[WHAT IS NEEDED]
Copy all the lines below without altering anything.

[RECORDS PROVIDED]
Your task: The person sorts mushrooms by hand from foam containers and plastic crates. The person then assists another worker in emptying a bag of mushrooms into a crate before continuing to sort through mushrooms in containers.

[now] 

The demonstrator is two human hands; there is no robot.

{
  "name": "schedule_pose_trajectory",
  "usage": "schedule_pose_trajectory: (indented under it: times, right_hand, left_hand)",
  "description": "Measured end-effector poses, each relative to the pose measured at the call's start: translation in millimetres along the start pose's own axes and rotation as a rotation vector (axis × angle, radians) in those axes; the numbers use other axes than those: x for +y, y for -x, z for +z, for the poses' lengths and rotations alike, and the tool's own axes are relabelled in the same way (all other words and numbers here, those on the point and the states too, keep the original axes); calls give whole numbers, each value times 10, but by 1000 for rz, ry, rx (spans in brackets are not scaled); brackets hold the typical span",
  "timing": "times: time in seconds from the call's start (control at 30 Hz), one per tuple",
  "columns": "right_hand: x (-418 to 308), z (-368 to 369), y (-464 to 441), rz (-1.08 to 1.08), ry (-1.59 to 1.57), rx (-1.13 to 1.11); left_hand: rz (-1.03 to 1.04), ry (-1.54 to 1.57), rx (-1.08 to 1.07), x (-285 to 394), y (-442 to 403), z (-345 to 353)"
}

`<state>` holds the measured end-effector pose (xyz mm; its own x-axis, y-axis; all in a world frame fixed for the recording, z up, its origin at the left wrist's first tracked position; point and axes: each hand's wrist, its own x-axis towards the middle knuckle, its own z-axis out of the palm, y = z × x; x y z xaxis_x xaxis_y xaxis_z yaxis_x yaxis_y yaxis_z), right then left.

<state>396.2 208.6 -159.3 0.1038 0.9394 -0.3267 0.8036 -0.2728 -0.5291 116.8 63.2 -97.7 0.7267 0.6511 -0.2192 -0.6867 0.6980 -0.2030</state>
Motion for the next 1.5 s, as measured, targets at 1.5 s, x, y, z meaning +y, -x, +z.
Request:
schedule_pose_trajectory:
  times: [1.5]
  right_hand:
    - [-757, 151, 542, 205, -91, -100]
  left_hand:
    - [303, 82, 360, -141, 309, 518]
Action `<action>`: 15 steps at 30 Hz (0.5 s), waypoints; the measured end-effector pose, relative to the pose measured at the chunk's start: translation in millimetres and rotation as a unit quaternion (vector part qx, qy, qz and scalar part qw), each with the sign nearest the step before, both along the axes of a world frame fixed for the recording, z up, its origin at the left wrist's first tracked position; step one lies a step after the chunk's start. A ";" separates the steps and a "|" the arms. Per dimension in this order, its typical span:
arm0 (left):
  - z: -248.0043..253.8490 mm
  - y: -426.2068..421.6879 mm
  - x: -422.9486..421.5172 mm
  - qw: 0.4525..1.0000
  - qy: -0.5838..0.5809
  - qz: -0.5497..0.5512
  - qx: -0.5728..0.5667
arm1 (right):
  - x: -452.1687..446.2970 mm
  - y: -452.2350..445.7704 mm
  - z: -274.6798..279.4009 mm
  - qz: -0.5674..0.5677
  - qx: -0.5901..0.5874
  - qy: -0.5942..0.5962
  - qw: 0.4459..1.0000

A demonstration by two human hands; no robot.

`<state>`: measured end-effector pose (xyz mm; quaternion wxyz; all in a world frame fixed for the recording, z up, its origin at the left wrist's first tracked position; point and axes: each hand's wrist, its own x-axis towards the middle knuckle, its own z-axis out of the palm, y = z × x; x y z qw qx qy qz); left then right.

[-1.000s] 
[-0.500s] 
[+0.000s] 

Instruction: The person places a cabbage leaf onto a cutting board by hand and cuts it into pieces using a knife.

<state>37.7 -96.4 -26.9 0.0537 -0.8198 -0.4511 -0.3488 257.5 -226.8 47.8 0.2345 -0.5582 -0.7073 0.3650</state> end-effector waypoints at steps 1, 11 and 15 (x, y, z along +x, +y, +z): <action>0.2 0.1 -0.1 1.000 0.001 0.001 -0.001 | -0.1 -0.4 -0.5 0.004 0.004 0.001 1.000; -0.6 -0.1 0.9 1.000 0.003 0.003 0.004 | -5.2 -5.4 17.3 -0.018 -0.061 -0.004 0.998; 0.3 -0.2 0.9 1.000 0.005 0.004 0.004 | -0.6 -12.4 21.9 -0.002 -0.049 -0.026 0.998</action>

[YOUR RESPONSE]
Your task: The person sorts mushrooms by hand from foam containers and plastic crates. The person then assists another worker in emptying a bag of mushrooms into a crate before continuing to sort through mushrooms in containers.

[now] 

The demonstrator is two human hands; there is no robot.

{
  "name": "schedule_pose_trajectory",
  "usage": "schedule_pose_trajectory: (indented under it: times, right_hand, left_hand)",
  "description": "Measured end-effector poses, each relative to the pose measured at the call's start: translation in millimetres along the start pose's own axes and rotation as a rotation vector (axis × angle, radians) in those axes; the numbers use other axes than those: x for +y, y for -x, z for +z, for the poses' lengths and rotations alike, and the tool's own axes are relabelled in the same way (all other words and numbers here, those on the point and the states too, keep the original axes); calls give whole numbers, each value times 10, but by 1000 for rz, ry, rx (spans in brackets are not scaled); brackets hold the typical span",
  "timing": "times: time in seconds from the call's start (control at 30 Hz), one per tuple",
  "columns": "right_hand: x (-418 to 308), z (-368 to 369), y (-464 to 441), rz (-1.08 to 1.08), ry (-1.59 to 1.57), rx (-1.13 to 1.11); left_hand: rz (-1.03 to 1.04), ry (-1.54 to 1.57), rx (-1.08 to 1.07), x (-285 to 394), y (-442 to 403), z (-345 to 353)"
}

`<state>` holds the measured end-effector pose (xyz mm; its own x-axis, y-axis; all in a world frame fixed for the recording, z up, its origin at the left wrist's first tracked position; point and axes: each hand's wrist, its own x-axis towards the middle knuckle, its own z-axis out of the palm, y = z × x; x y z xaxis_x xaxis_y xaxis_z yaxis_x yaxis_y yaxis_z), right then left.

<state>396.2 208.6 -159.3 0.1038 0.9394 -0.3267 0.8036 -0.2728 -0.5291 116.8 63.2 -97.7 0.7267 0.6511 -0.2192 -0.6867 0.6980 -0.2030</state>
Motion for the next 1.5 s, as measured, targets at 1.5 s, x, y, z meaning +y, -x, +z.
Request:
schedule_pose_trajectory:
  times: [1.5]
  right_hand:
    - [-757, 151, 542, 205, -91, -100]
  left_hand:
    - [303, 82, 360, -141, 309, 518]
Action `<action>`: 15 steps at 30 Hz (0.5 s), waypoints; the measured end-effector pose, relative to the pose measured at the chunk's start: translation in millimetres and rotation as a unit quaternion (vector part qx, qy, qz and scalar part qw), each with the sign nearest the step before, both along the axes of a world frame fixed for the recording, z up, its origin at the left wrist's first tracked position; step one lies a step after the chunk's start. A ";" separates the steps and a "|" the arms. Per dimension in this order, its typical span:
arm0 (left):
  - z: -248.0043..253.8490 mm
  - y: -426.2068..421.6879 mm
  - x: -422.9486..421.5172 mm
  - qw: 0.4525..1.0000
  - qy: -0.5838..0.5809
  - qz: -0.5497..0.5512
  - qx: -0.5728..0.5667
arm1 (right):
  - x: -452.1687..446.2970 mm
  - y: -452.2350..445.7704 mm
  - z: -274.6798..279.4009 mm
  - qz: -0.5674..0.5677
  - qx: -0.5901..0.5874
  - qy: -0.5942..0.5962
  - qw: 0.4459..1.0000

A demonstration by two human hands; no robot.

`<state>`: measured end-effector pose (xyz mm; quaternion wxyz; all in a world frame fixed for the recording, z up, its origin at the left wrist's first tracked position; point and axes: each hand's wrist, its own x-axis towards the middle knuckle, its own z-axis out of the palm, y = z × x; x y z qw qx qy qz); left then right.

[-1.000s] 
[-0.500s] 
[+0.000s] 

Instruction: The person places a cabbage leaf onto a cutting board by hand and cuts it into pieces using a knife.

<state>37.7 -96.4 -26.9 0.0537 -0.8198 -0.4511 -0.3488 257.5 -226.8 47.8 0.2345 -0.5582 -0.7073 0.3650</state> end-effector waypoints at steps 1, 11 and 15 (x, y, z along +x, +y, +z): <action>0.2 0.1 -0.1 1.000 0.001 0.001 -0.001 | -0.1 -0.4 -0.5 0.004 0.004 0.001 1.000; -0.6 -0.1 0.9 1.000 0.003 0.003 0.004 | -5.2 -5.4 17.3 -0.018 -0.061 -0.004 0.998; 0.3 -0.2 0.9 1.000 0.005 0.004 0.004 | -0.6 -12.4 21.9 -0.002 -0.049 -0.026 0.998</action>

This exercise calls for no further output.